* [ACTIVITY]: Sort through the listing below and keep each line with the word "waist". Copy those.
(Beginning of AVAILABLE DATA)
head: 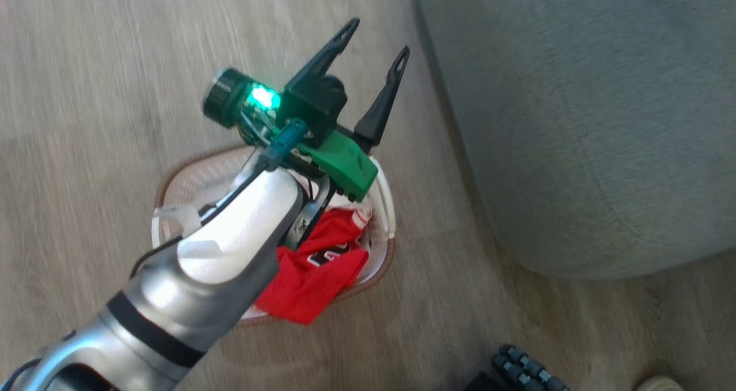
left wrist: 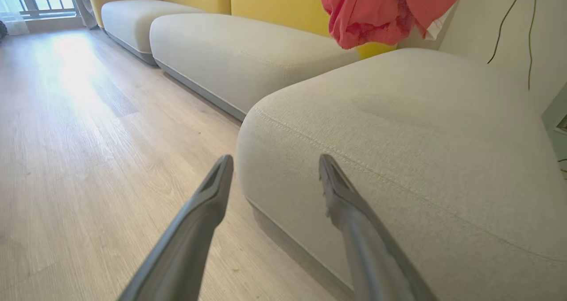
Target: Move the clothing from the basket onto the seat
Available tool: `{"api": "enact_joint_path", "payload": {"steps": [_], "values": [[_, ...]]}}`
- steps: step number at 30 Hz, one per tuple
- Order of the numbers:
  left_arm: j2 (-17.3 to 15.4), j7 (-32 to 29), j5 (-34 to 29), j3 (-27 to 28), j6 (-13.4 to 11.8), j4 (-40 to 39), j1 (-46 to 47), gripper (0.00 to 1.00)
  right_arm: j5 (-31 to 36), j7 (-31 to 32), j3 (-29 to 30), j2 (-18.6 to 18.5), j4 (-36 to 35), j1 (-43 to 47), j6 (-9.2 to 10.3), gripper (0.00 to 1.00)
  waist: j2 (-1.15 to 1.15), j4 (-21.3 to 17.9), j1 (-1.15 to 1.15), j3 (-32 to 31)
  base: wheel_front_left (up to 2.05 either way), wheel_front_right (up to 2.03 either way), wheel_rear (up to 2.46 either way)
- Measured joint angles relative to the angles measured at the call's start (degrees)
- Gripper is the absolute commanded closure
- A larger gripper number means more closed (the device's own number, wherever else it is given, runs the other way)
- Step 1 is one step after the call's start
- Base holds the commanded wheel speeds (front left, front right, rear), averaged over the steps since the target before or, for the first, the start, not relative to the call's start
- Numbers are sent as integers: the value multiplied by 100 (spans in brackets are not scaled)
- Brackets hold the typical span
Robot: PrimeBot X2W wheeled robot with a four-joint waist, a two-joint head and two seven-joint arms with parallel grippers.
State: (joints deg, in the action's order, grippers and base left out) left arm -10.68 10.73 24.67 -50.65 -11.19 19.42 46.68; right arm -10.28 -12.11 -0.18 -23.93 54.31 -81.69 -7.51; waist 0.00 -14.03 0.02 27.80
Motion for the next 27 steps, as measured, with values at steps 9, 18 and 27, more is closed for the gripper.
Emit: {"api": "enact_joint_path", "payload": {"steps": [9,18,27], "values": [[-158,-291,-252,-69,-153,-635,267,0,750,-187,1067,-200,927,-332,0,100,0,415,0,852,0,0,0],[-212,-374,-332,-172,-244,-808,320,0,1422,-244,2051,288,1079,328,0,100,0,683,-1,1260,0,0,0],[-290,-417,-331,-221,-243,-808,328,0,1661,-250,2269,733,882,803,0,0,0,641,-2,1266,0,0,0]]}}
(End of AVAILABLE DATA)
* [EXERCISE RESULT]:
  waist: j2 (-1.15 to 1.15), j4 (-21.3 to 17.9), j1 (-1.15 to 1.15), j3 (-32 to 31)
Robot: PrimeBot X2W wheeled robot with a four-joint waist, a two-joint head and two seven-joint arms with parallel grippers.
State: (joints deg, in the action's order, grippers and base left out) left arm -10.68 10.73 24.67 -50.65 -11.19 19.42 46.68; right arm -10.28 -12.11 -0.18 -23.93 54.31 -81.69 -7.51; waist 0.00 -14.03 0.02 27.80

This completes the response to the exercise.